On July 11, 2019 at the Target Area DevCorp/AFC Center in the Auburn Gresham neighborhood of Chicago, MacArthur President Julia Stasch moderated a panel of four activists working to reduce gun violence in their communities.
William “Billy” Moore from the Green ReEntry Program, Teny Gross from the Institute for Nonviolence Chicago, Tanya Woods from the West Side Justice Center, and Jorge Matos from the Alliance of Local Service Organizations discussed the challenges they face, the needs of their communities, and building trust within those communities. The crowd of about 300 included government officials, other activists, community members, and workers.
One theme was the consistent challenge of trauma in their communities. Moore remarked, “We have to be trauma informed, so we can train healed people to heal people.” The community outreach workers are often going back to homes where they experienced trauma or where the neighborhood still experiences underinvestment. Children might be acting out because they cannot express what they are going through, and, without the tools, they may never be able to address it.
Woods, along with the other speakers, emphasized the need to consider the whole person and their community. “As we uplift one individual, we are uplifting families and communities at the same time.” Later she continued to point to intersections of identities: organizations need to see injustice wherever it happens, whomever it is happening to. “It’s all of our responsibilities to speak out in places where we see injustice.”
Matos brought journalism and media into the conversation when Stasch asked what gives them hope. He says he sees positive work going on every day and walks alongside people who are putting their lives on track. “But you don’t see those stories in the media. You only see the negatives.”
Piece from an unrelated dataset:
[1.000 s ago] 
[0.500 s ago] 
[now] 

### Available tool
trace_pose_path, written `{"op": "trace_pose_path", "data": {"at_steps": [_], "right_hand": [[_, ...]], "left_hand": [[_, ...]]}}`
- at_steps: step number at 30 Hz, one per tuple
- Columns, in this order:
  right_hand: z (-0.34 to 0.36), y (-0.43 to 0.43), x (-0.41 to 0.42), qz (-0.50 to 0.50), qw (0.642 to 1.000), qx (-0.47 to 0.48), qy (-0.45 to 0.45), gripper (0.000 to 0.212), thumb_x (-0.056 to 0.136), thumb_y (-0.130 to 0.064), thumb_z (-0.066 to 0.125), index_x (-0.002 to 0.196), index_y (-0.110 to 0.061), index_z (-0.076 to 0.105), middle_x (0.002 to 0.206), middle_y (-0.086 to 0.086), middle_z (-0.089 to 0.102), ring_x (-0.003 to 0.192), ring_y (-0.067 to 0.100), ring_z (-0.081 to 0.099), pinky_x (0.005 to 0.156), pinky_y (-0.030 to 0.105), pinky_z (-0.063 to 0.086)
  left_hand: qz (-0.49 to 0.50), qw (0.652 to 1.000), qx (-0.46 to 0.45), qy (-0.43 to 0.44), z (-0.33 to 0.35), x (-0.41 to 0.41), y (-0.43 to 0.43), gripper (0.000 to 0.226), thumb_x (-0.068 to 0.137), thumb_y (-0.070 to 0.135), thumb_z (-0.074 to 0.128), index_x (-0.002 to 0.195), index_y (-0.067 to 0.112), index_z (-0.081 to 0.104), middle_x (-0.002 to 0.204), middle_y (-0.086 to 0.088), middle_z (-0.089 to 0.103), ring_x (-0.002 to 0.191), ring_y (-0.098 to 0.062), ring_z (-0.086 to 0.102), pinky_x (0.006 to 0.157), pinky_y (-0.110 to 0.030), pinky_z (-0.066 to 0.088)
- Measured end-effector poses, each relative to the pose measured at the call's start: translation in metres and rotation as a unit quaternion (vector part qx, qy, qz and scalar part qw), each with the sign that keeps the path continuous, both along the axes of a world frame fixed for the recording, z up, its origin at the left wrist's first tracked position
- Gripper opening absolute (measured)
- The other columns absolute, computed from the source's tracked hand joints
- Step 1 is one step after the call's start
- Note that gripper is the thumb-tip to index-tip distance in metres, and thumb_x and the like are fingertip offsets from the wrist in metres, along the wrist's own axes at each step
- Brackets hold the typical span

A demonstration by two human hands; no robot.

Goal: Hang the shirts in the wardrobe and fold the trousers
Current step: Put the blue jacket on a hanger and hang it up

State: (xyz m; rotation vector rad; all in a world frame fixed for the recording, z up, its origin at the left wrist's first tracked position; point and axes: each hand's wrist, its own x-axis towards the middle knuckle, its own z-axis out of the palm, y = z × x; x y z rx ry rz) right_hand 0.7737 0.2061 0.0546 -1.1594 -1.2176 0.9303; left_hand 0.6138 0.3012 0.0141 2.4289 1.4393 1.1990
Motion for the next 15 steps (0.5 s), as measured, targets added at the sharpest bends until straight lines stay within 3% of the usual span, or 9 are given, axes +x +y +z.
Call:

Gross pointed to the need to support local media, to both diversify those stories and hold the people in power to account. But he also emphasized that organizers need to spend the time to build trust and honesty with folks from every area where they work — the community outreach workers, the people in the community, journalists, and even law enforcement.
At the close of the conversation, Stasch remarked, “I asked what gives you hope, but your work gives me hope.”
Thank you to our panelists for a thoughtful discussion on reducing gun violence in Chicago and for the continued work.